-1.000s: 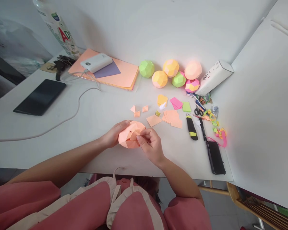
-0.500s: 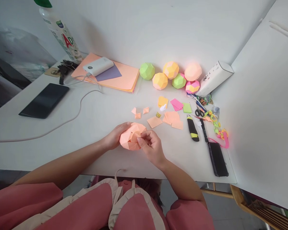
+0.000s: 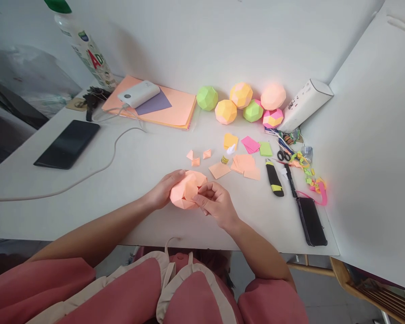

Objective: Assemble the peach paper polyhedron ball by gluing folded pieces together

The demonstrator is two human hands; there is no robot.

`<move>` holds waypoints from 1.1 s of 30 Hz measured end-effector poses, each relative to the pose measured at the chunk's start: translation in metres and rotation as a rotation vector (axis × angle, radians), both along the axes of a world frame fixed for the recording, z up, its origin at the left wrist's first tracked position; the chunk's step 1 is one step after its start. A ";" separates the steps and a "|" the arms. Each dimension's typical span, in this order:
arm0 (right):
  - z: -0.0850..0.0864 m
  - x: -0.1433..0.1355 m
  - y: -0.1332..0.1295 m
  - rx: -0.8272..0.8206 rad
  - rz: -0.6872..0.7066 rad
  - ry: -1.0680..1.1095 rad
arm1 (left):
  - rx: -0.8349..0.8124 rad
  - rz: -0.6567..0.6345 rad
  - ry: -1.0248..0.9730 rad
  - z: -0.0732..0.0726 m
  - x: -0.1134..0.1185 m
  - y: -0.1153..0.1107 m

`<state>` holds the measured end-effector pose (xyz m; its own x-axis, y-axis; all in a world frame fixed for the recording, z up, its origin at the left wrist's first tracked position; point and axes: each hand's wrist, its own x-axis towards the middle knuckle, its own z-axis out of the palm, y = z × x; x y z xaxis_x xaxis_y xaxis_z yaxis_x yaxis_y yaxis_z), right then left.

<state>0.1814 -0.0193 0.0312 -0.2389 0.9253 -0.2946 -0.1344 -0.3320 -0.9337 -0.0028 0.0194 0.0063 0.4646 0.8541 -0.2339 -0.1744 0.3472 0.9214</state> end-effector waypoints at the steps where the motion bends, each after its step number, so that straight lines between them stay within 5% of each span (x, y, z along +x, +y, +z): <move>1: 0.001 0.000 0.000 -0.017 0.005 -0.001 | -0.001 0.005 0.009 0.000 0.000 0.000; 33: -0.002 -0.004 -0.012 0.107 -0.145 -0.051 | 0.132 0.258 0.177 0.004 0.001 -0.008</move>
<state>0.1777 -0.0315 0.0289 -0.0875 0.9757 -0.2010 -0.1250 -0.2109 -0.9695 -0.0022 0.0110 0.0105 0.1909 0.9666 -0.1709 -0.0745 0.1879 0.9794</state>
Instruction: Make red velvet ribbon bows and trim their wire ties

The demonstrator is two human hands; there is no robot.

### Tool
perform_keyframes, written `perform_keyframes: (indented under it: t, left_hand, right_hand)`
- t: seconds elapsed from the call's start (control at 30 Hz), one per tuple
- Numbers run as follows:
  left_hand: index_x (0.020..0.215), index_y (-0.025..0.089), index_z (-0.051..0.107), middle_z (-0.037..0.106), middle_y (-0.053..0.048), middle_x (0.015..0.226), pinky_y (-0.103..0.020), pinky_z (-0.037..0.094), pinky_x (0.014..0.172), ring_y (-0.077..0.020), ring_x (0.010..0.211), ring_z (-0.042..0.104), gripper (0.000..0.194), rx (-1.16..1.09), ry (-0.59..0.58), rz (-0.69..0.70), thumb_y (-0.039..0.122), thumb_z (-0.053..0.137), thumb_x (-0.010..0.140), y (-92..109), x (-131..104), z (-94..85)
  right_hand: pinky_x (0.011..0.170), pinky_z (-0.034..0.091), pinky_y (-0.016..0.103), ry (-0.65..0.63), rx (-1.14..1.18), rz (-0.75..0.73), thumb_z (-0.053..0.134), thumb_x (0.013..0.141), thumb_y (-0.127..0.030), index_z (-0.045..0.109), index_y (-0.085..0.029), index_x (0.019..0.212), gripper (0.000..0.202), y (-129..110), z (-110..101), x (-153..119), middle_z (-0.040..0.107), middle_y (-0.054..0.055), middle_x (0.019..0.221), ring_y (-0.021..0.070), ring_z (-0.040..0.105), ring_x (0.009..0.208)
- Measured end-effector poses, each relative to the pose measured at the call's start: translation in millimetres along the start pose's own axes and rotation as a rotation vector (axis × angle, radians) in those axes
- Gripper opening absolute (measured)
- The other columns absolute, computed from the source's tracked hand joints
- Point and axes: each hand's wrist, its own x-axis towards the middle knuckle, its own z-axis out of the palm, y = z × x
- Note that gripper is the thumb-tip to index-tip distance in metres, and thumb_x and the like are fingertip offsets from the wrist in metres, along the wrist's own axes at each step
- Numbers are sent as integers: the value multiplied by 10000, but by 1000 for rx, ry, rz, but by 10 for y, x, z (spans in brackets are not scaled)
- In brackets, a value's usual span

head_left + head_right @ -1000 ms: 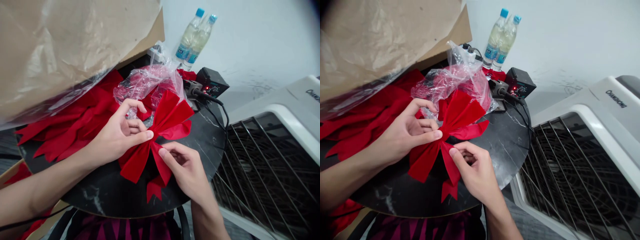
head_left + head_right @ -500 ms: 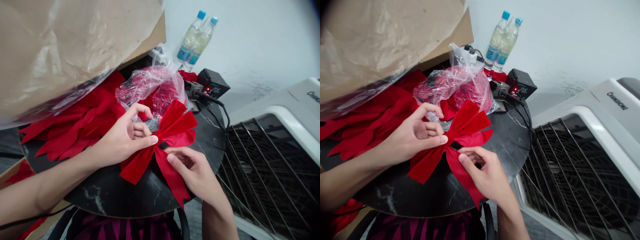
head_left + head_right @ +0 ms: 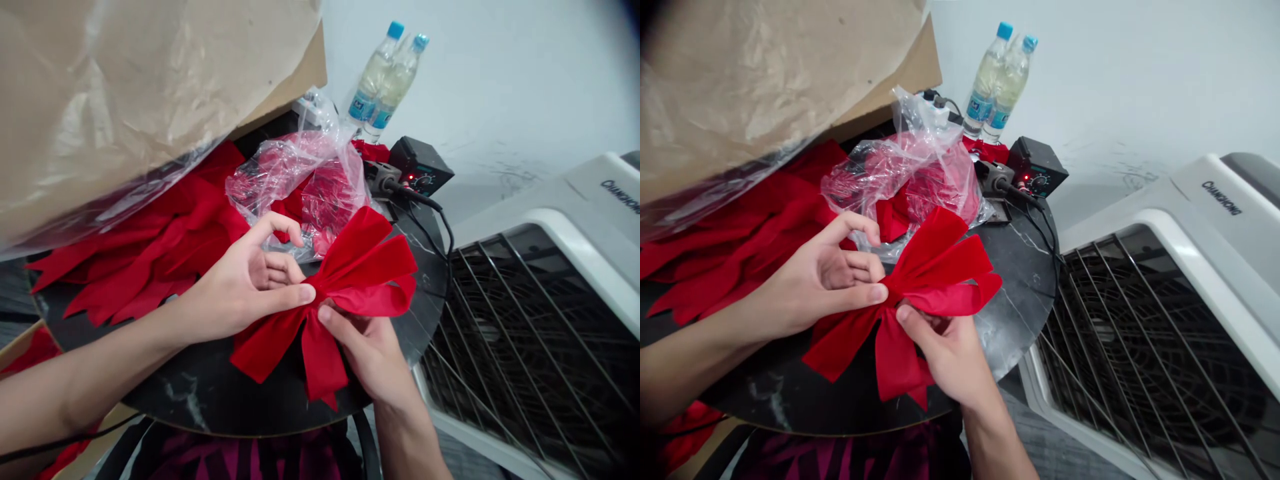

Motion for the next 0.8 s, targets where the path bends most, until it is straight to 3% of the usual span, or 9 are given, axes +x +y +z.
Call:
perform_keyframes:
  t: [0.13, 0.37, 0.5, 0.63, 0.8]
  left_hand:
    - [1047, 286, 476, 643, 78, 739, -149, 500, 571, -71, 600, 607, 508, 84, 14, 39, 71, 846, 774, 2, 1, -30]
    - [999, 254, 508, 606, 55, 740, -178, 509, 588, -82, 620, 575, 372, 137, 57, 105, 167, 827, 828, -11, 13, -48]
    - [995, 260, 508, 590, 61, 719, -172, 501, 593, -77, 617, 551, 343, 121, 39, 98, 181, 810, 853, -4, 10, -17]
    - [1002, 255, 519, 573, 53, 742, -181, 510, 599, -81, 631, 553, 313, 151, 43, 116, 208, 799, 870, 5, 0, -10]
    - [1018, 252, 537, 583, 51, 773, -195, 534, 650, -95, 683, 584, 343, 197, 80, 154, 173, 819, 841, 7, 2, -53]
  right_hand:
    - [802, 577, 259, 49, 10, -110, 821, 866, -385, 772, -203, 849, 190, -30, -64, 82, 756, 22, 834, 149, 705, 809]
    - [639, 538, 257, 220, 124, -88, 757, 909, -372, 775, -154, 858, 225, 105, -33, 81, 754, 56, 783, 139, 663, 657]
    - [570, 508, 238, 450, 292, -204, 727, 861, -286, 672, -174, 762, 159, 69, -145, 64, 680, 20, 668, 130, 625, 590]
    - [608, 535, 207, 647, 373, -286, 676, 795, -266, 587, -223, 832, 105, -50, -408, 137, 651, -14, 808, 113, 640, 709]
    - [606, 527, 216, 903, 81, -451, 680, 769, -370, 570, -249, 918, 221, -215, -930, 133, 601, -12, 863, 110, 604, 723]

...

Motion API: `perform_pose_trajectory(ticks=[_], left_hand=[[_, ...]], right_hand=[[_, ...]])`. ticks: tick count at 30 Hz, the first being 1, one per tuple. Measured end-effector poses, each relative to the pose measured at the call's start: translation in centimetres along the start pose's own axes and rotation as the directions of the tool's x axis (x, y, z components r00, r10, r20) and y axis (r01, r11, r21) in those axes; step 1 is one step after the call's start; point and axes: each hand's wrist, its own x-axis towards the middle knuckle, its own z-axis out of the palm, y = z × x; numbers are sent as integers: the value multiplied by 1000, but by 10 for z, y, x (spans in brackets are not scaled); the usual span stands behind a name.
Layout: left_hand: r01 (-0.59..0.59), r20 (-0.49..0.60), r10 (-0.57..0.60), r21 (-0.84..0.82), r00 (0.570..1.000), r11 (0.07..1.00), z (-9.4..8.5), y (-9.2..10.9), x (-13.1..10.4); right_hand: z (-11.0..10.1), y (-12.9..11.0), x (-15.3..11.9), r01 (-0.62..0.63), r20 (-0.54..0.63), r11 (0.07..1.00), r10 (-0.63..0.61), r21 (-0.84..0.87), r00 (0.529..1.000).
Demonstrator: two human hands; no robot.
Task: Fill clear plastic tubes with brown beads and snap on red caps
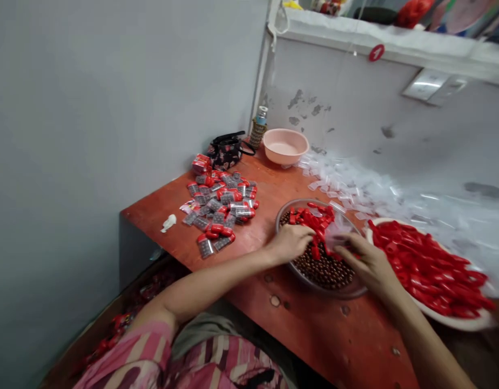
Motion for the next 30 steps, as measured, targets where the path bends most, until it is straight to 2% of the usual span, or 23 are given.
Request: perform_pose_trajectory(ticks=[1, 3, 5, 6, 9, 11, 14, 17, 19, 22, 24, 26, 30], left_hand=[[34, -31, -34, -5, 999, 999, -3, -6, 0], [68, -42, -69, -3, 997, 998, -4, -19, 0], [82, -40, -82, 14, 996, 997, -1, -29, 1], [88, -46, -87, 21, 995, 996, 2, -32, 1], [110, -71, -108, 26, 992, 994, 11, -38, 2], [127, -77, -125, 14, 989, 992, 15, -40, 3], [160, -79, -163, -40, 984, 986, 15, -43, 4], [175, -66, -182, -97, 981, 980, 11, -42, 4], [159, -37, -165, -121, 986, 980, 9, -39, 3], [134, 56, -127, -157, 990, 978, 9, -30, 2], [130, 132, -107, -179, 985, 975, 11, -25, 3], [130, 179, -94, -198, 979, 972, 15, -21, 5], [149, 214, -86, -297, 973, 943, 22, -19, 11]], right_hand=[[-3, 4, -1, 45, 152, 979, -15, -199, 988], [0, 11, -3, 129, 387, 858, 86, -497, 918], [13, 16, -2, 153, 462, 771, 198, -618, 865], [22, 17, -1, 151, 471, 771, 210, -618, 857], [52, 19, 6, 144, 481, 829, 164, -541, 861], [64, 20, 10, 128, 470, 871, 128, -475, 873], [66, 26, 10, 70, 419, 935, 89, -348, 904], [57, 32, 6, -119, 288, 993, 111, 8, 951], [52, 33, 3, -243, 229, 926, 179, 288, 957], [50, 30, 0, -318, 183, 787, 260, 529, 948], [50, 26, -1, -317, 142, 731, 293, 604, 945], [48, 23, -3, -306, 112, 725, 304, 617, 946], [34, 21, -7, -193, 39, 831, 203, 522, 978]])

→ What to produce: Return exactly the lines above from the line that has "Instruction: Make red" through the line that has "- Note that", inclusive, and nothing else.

→ Exercise output:
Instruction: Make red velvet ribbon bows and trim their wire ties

The demonstrator is two human hands; there is no robot.

### Tool
perform_keyframes, written `perform_keyframes: (indented under it: t, left_hand, right_hand)`
- t: seconds elapsed from the call's start (control at 30 Hz), one per tuple
- Numbers run as follows:
  left_hand: index_x (0.020..0.215), index_y (-0.025..0.089), index_z (-0.051..0.107), middle_z (-0.037..0.106), middle_y (-0.053..0.048), middle_x (0.015..0.226), pinky_y (-0.103..0.020), pinky_z (-0.037..0.094), pinky_x (0.014..0.172), ring_y (-0.077..0.020), ring_x (0.010..0.211), ring_z (-0.042..0.104), gripper (0.000..0.194), rx (-1.16..1.09), ry (-0.59..0.58), rz (-0.69..0.70), thumb_y (-0.039..0.122), thumb_z (-0.053..0.137), thumb_x (-0.010..0.140), y (-92..109), x (-131..104), z (-94..85)
  right_hand: pinky_x (0.011..0.170), pinky_z (-0.034..0.091), pinky_y (-0.016..0.103), ry (-0.65..0.63), rx (-1.14..1.18), rz (-0.75..0.73), thumb_z (-0.053..0.134), thumb_x (0.013..0.141), thumb_y (-0.127..0.030), index_z (-0.045..0.109), index_y (-0.085..0.029), index_x (0.019..0.212), gripper (0.000..0.202), y (-129..110), z (-110..101), x (-153..119), middle_z (-0.040..0.107), middle_y (-0.054..0.055), middle_x (0.019..0.221), ring_y (-0.021..0.070), ring_z (-0.040..0.105), ring_x (0.009..0.208)
- Measured end-effector poses, each relative to the pose measured at the call's start: translation in millimetres along the start pose's own axes and rotation as a rotation vector (axis × angle, radians) in those axes
- Gripper opening absolute (measured)
- The other columns absolute, computed from the source's tracked hand joints
- Point and axes: each hand's wrist, its own x-axis towards the middle knuckle, its own z-axis out of the palm, y = z × x
- Note that gripper is the thumb-tip to index-tip distance in metres, and thumb_x and the like are fingertip offsets from the wrist in metres, along the wrist's own axes at each step

No additional output is needed.